◆ **Task description**: Return the listing below character for character.

◆ **Dataset extract**:
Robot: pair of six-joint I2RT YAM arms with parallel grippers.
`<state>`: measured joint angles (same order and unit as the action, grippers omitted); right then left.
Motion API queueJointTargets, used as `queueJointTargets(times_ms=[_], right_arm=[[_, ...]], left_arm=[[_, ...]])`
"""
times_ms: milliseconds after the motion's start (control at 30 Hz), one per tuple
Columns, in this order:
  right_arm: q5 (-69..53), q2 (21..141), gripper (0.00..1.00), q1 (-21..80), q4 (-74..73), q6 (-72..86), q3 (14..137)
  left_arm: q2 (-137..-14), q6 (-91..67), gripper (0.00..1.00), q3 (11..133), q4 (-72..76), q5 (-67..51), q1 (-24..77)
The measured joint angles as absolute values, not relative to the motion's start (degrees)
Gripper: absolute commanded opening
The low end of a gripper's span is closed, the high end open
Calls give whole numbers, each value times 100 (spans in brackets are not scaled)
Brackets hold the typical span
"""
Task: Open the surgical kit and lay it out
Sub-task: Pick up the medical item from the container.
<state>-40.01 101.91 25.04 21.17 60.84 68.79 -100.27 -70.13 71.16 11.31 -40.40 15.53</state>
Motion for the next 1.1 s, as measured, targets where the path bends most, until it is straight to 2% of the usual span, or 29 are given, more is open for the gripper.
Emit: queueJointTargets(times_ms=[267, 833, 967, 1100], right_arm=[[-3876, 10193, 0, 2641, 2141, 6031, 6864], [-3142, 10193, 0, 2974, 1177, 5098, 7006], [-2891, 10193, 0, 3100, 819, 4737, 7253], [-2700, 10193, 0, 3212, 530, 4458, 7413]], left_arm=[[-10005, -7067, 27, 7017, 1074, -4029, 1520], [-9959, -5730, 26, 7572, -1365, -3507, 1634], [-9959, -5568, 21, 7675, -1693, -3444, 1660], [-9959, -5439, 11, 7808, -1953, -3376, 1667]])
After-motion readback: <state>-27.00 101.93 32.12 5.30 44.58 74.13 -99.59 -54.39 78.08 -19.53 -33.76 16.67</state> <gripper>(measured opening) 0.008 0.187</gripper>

◆ **Exercise output**:
Robot: pair of six-joint I2RT YAM arms with parallel grippers.
`<state>`: measured joint angles (same order and unit as the action, grippers omitted); right then left.
Motion API queueJointTargets, used as `queueJointTargets(times_ms=[_], right_arm=[[_, ...]], left_arm=[[_, ...]])`
"""
times_ms: milliseconds after the motion's start (control at 30 Hz), one per tuple
Columns, in this order:
  right_arm: q5 (-69..53), q2 (21..141), gripper (0.00..1.00), q1 (-21..80), q4 (-74..73), q6 (-72..86), q3 (14..137)
  left_arm: q2 (-137..-14), q6 (-91..67), gripper (0.00..1.00), q3 (11..133), q4 (-72..76), q5 (-67..51), q1 (-24..77)
The measured joint angles as absolute values, not relative to the motion's start (degrees)
Gripper: absolute commanded opening
The low end of a gripper's span is closed, the high end open
Calls give whole numbers, each value times 100 (spans in brackets are not scaled)
Brackets hold the typical span
"""
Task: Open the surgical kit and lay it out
Sub-task: Pick up the medical item from the container.
<state>-40.01 101.91 25.04 21.17 60.84 68.79 -100.27 -70.13 71.16 11.31 -40.40 15.53</state>
Motion for the next 1.1 s, as measured, targets where the path bends most, until it is straight to 2% of the usual span, or 29 are given, more is open for the gripper.
Emit: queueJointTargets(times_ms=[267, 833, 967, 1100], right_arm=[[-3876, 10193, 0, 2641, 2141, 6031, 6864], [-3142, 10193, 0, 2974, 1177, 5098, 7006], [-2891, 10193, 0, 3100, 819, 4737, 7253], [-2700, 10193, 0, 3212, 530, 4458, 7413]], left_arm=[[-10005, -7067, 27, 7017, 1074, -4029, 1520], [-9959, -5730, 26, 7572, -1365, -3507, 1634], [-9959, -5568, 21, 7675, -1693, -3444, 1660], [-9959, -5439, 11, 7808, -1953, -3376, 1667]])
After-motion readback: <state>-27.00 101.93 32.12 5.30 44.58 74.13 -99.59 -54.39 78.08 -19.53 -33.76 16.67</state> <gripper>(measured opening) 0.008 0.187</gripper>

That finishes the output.